To accompany the damaged Chelidonura livida [message #13205] here is a photo of what I think is a color variation of Chelidonura livida.

Locality: North Beach, Eilat Bay, Israel, Red Sea. Depth: ~4 meters. Length: 3-4 cm.16 Feb 2005. Photographer: Oren Lederman

Oren Lederman

Lederman, O., 2005 (Mar 1) Chelidonura livida from the Red Sea. [Message in] Sea Slug Forum. Australian Museum, Sydney. Available from

Dear Oren,
Thanks for these photos of what, until very recently, has been an unknown species. I have included a close-up alongside to show some features of its head.
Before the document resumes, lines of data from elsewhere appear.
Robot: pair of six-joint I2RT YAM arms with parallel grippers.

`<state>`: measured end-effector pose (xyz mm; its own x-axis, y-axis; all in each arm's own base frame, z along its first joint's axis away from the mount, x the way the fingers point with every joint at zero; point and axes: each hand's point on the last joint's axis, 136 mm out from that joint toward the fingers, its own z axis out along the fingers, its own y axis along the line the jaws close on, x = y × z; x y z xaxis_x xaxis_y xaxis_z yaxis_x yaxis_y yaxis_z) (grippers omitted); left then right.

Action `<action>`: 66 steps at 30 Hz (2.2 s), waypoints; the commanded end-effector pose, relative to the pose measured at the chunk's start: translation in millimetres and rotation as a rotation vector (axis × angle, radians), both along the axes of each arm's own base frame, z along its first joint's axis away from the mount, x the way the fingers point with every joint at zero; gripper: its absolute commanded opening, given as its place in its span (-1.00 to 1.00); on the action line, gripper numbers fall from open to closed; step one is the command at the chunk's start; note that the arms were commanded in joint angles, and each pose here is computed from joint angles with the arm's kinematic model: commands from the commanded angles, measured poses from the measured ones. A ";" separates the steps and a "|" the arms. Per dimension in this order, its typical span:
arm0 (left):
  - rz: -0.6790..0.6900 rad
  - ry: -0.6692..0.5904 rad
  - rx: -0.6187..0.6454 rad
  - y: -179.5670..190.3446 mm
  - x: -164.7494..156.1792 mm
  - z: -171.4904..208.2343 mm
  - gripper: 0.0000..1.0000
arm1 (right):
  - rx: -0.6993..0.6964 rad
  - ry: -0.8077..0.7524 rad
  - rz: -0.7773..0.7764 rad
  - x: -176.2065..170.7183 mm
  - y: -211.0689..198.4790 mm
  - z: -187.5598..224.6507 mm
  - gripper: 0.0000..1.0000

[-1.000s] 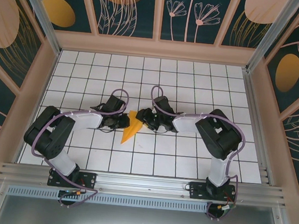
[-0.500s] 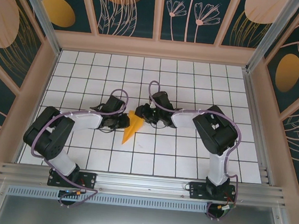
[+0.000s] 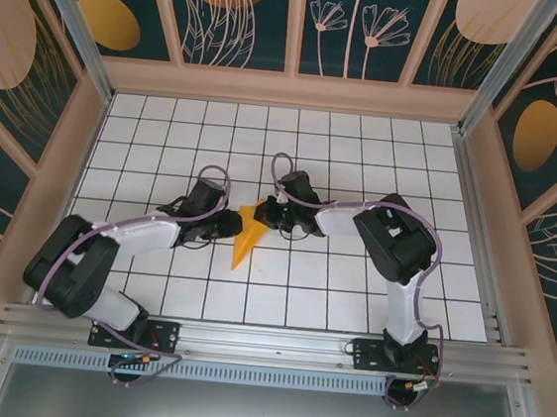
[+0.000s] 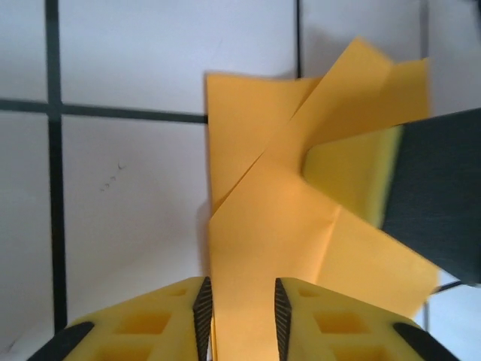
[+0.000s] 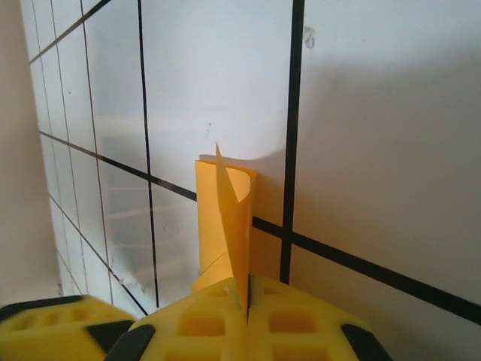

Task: Fold a paper plane with a square sheet of paper (pick it up from the middle)
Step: Turn over the paper at the center of the table.

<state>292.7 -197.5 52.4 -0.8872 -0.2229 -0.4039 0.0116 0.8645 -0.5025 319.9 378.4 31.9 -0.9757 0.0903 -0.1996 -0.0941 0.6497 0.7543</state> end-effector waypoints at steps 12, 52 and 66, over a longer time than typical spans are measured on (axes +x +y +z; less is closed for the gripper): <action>0.231 -0.190 0.119 54.0 7.8 45.9 -0.24 | -0.888 -0.384 -0.183 43.1 -150.5 138.4 -0.97; 0.289 -0.208 0.044 68.2 -13.7 54.7 -0.08 | -0.473 -0.275 0.011 29.2 -11.3 104.2 0.51; 0.078 -0.049 -0.272 -11.4 -9.8 43.1 0.01 | -0.029 -0.105 0.091 -37.2 -64.5 66.1 -0.87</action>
<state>274.9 -191.2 79.8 -0.8391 -0.3786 -0.3906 -0.0458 0.7647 -0.6428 280.2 293.5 84.5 -0.9611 0.0284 -0.2748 -0.1605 0.7521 0.6392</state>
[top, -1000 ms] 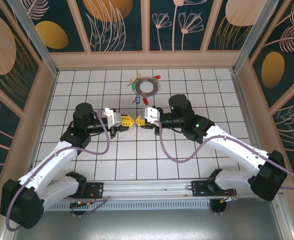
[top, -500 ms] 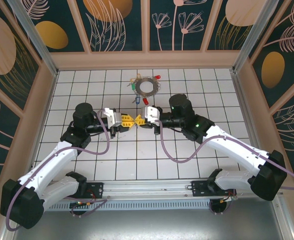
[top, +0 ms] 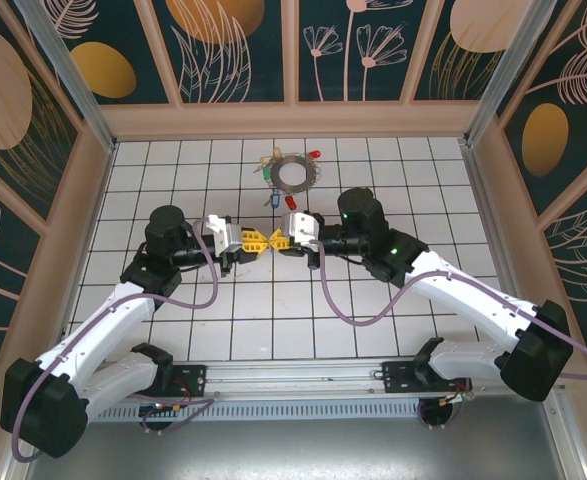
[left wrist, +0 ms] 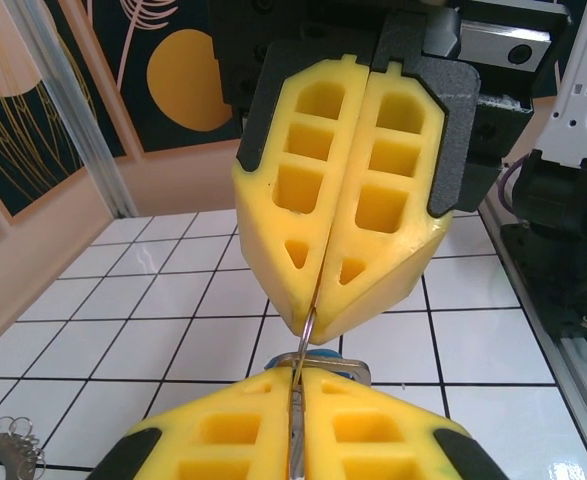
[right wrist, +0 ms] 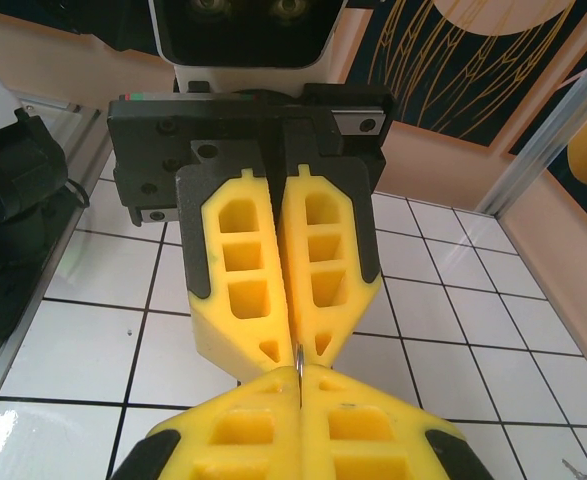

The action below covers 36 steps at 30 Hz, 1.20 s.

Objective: Put the keys on the keyring

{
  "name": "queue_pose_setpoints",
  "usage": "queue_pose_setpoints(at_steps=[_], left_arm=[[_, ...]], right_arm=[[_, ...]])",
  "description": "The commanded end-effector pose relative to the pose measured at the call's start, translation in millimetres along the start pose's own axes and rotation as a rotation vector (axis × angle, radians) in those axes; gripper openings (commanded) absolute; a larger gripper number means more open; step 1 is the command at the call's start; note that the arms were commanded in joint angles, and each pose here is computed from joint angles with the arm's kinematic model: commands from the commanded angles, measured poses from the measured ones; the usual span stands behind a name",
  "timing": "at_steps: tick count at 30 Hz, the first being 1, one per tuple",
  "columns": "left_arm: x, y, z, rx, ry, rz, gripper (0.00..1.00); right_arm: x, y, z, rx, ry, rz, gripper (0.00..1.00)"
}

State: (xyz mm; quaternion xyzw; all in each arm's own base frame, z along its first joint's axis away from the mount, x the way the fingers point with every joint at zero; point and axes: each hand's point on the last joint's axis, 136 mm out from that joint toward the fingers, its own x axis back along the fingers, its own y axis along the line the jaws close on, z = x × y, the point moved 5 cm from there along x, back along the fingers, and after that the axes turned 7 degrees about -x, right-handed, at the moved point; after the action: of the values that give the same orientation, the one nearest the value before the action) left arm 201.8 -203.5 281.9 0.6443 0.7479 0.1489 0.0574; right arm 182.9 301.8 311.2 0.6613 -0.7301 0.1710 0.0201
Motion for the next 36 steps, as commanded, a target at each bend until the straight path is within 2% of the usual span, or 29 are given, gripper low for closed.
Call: queue_pose_setpoints(at_steps=[1, 5, 8, 17, 23, 25, 28, 29, 30, 32, 36], left_arm=[[0, 1, -18, -0.049, -0.052, 0.017, 0.12], [0, 1, -16, -0.047, -0.049, 0.02, 0.09], [0, 0, -15, -0.046, -0.048, 0.025, 0.0], [1, 3, -11, -0.041, -0.012, -0.008, 0.0], [2, -2, -10, -0.042, -0.014, 0.001, 0.0], [2, -2, -11, -0.043, -0.016, 0.003, 0.0], [3, -1, -12, -0.042, -0.021, -0.001, 0.0], [3, -1, -12, -0.042, -0.026, -0.007, 0.07], [3, -1, -13, -0.041, -0.031, -0.011, 0.21], [4, -3, -13, -0.049, -0.038, -0.006, 0.22], [3, -4, -10, -0.038, -0.033, 0.007, 0.19]], right_arm=[[-2, 3, -2, 0.005, -0.016, -0.018, 0.0], [-3, 3, -3, 0.006, -0.022, -0.018, 0.0], [-3, 3, -4, 0.009, -0.027, -0.019, 0.0], [-2, -2, 8, -0.011, -0.007, 0.021, 0.0], [-2, -3, 12, -0.028, 0.013, 0.009, 0.04], [-2, -3, 13, -0.03, 0.023, -0.001, 0.0], [-3, -2, 14, -0.029, 0.031, -0.014, 0.0], [-3, -2, 15, -0.026, 0.031, -0.015, 0.0], [-3, -2, 14, -0.024, 0.026, -0.011, 0.0], [-1, -2, 13, -0.02, 0.016, -0.006, 0.0], [1, -2, 11, -0.02, 0.004, 0.002, 0.0]])
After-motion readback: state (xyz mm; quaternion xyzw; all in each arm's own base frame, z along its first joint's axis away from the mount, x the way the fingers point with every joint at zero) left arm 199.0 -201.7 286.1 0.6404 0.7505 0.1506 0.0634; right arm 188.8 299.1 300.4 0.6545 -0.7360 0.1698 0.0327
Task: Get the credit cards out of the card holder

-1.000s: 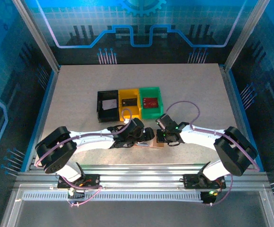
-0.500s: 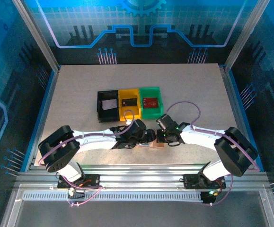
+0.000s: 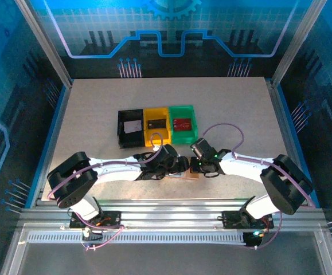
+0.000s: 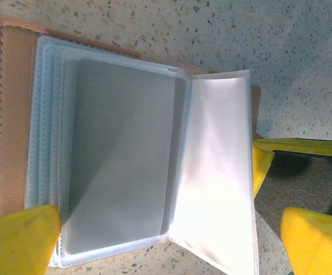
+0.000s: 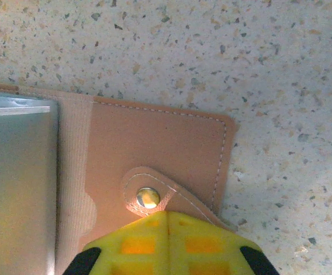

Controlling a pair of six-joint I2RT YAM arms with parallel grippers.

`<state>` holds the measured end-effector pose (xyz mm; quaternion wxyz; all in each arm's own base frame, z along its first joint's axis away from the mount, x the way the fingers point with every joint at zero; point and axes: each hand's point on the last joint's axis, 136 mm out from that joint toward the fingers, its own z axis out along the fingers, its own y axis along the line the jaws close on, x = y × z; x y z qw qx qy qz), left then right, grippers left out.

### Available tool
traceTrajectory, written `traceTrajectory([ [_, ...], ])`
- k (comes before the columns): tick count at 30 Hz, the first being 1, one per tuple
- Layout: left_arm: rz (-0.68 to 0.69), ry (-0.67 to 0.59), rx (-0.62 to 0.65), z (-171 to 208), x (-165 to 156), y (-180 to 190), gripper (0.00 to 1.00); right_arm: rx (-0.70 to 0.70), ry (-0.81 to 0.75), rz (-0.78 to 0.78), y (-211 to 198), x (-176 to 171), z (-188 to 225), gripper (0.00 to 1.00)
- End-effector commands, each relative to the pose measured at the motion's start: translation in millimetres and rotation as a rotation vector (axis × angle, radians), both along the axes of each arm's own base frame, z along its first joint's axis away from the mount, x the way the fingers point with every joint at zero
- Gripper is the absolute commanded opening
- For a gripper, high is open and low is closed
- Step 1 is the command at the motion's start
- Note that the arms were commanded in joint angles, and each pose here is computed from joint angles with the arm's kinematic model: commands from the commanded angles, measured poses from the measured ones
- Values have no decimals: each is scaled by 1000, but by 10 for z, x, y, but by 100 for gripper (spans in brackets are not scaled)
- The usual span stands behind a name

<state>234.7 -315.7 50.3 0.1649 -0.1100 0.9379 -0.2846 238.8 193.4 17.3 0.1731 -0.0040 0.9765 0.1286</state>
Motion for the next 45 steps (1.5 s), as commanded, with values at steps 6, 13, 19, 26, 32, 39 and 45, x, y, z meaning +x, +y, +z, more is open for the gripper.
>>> traceTrajectory([
  [6, -26, -28, -169, 297, 73, -378, 99, -18, 83, 5, -93, -199, -255, 0],
  [13, -30, -41, -233, 430, 100, -485, 99, -6, 80, 5, -84, -203, -266, 0],
  [19, -32, -58, -294, 568, 125, -570, 99, 2, 85, 2, -83, -214, -291, 0],
  [26, -38, -77, -353, 717, 144, -639, 99, 7, 89, 2, -78, -222, -307, 0],
  [32, -54, -89, -382, 794, 150, -700, 99, 12, 85, 3, -74, -217, -304, 0],
  [39, -66, -105, -416, 906, 174, -752, 99, 16, 84, 0, -86, -225, -309, 0],
  [45, -77, -117, -449, 1006, 173, -797, 99, 22, 81, -1, -87, -222, -309, 0],
])
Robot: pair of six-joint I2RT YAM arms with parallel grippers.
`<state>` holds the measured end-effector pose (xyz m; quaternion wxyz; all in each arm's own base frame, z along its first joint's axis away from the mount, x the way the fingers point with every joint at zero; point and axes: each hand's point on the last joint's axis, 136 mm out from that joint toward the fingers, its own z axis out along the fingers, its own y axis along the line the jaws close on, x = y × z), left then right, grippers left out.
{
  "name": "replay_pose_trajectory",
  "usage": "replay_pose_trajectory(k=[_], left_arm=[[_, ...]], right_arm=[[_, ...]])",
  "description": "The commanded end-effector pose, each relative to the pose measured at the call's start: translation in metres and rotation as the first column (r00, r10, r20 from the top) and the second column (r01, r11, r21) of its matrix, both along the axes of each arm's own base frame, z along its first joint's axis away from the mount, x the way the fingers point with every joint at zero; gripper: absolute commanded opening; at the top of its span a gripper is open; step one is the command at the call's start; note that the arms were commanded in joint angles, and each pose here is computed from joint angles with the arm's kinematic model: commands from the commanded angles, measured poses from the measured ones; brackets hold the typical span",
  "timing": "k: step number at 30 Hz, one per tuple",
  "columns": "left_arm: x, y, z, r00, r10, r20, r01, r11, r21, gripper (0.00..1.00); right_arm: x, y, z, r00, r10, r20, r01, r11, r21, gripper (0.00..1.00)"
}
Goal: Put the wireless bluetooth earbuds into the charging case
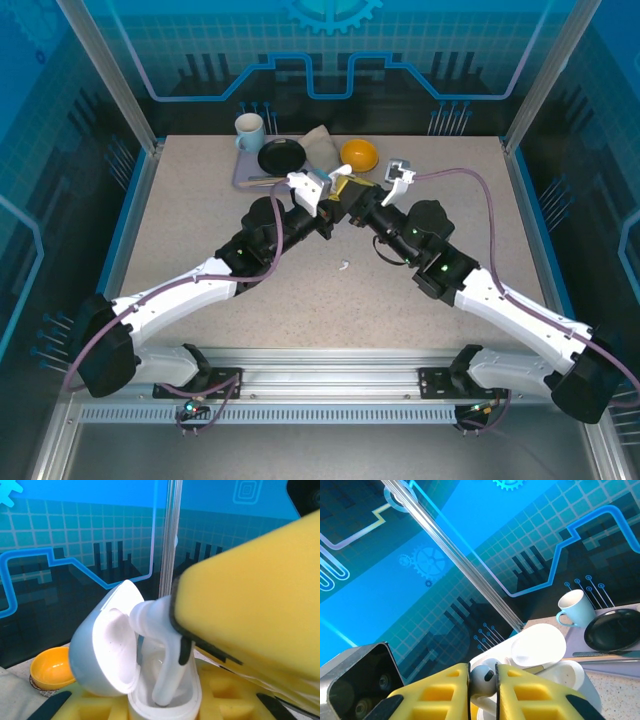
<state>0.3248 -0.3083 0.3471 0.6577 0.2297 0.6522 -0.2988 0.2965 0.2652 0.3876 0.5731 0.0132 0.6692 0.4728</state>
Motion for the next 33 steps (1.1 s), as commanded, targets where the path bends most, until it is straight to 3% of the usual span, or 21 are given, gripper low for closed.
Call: replay_pose_trajectory(k=[1,17,24,33], left_arm=[[-0.006,-0.002,0.035,0.997,-0.016,0.074,0.02,0.998,-0.054,0.0],[-0.006,-0.004,0.036,0.997,-0.027,0.072,0.031,0.998,-0.053,0.0],[-0.006,-0.003,0.032,0.998,-0.027,0.061,0.03,0.998,-0.05,0.0],[-0.008,-0.001,0.026,0.998,-0.024,0.051,0.027,0.998,-0.05,0.0]], right_arm=[[-0.006,-0.002,0.0,1.0,0.001,0.003,-0.001,1.0,-0.015,0.18],[0.002,0.015,-0.023,0.998,0.028,-0.057,-0.034,0.994,-0.104,0.19],[0.004,0.014,-0.035,0.994,0.016,-0.109,-0.032,0.988,-0.148,0.44],[0.006,0.009,-0.024,0.993,0.002,-0.115,-0.018,0.991,-0.135,0.5]])
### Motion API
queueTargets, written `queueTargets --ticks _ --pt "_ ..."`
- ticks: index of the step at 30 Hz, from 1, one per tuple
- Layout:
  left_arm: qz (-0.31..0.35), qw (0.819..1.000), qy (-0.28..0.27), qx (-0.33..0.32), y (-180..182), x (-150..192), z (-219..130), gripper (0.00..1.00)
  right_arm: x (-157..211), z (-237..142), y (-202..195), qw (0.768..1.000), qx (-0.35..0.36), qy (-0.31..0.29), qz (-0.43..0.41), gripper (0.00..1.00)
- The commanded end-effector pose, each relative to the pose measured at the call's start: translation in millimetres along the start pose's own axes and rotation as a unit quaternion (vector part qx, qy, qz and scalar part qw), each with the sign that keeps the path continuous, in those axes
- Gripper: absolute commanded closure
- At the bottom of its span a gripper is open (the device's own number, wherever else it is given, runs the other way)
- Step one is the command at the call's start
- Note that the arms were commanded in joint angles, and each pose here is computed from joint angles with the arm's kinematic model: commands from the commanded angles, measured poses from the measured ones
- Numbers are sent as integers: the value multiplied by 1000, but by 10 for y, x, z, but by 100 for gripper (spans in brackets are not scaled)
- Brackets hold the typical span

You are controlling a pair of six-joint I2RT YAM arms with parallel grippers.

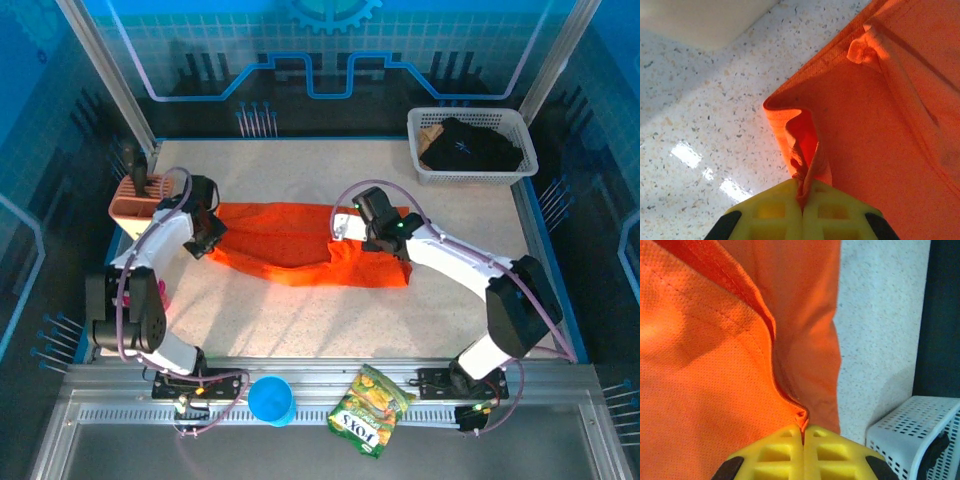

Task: Fold and stack the t-shirts

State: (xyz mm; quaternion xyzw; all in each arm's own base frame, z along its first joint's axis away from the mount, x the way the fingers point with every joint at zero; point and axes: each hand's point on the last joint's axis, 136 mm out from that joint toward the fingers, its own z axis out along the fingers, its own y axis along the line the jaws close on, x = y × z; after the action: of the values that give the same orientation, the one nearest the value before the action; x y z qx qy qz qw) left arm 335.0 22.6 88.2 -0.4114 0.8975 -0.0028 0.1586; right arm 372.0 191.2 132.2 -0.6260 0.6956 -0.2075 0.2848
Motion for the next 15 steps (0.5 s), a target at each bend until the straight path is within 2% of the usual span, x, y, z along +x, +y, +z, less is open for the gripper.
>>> queueTargets --ticks 1,8,15 --pt "16 999 -3 -35 32 -107 66 100 10 130 -253 999 30 6 21 100" --pt "18 997 7 -75 -10 -199 343 100 139 464 -234 998 24 38 55 100" --pt "16 993 1 -114 57 -270 430 100 253 708 -217 993 35 60 94 100"
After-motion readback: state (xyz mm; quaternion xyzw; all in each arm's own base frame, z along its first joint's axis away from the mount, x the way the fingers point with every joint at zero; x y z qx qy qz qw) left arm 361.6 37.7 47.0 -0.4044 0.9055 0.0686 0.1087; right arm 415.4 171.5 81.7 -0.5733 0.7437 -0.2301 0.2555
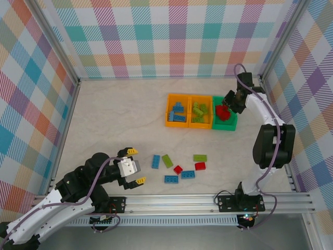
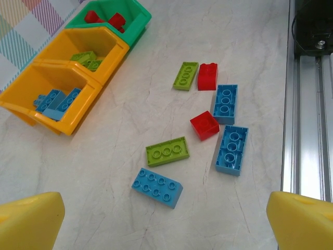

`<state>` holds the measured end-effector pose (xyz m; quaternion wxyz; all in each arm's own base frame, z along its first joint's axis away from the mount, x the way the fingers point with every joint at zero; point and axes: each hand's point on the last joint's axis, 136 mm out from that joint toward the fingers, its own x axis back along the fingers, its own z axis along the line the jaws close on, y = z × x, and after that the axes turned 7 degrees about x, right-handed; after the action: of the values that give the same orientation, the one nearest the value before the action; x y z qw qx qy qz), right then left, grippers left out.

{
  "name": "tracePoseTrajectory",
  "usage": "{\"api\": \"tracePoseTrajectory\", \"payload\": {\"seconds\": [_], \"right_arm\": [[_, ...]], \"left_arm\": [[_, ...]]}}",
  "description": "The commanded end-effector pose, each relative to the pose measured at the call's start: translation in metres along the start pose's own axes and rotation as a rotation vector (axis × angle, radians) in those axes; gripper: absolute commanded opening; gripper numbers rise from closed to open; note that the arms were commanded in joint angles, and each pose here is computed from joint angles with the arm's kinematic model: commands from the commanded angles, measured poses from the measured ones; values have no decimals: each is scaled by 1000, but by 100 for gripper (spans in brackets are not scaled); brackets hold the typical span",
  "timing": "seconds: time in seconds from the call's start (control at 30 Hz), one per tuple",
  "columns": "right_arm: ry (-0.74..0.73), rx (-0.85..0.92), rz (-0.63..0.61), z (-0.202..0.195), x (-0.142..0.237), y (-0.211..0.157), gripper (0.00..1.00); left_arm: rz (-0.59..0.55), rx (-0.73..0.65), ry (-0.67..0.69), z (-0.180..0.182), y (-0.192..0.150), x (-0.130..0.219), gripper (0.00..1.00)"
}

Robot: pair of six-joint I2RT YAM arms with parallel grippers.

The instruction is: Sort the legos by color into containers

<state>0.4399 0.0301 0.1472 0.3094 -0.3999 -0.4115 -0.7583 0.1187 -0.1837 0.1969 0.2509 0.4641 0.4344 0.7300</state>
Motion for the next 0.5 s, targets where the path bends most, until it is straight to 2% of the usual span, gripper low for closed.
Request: {"api": "tracePoseTrajectory", "payload": {"seconds": [0.0,0.03,0.13,0.23,0.4,0.47], "right_arm": [[175,35,-10,31,36,-12,46],[223,44,-1,39,41,-21,49],[432,140,28,78,63,-60,62],[467,302,69,104,81,-112,73],[551,506,160,126,110,-187,84],[595,527,193,130,118,-206,90]], "left_arm": [[-41,48,20,6,9,-2,100],[-54,82,40,10,13,-1,100],[-132,311,180,41,39,7,100],[-156,572,336,75,52,14,100],[27,969,525,96,20,-4,100],[112,1063,562,94,3,-19,100]]}}
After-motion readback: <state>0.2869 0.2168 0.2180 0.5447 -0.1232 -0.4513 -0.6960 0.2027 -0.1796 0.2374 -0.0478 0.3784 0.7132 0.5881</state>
Although difficult to see, species of Chelidonura has groups of sensory bristles along the front edge of the head which they use to 'smell' their prey, almost certainly by sensing chemicals in the mucus trail of their prey. Until recently we had no idea what Chelidonura ate, but we now know that at least some species feed on small flatworms. If you get the opportunity to see any species of Chelidonura feeding, or get the chance to put a small flatworm in front of a Chelidonura and watch what happens, it would be a valuable bit of information.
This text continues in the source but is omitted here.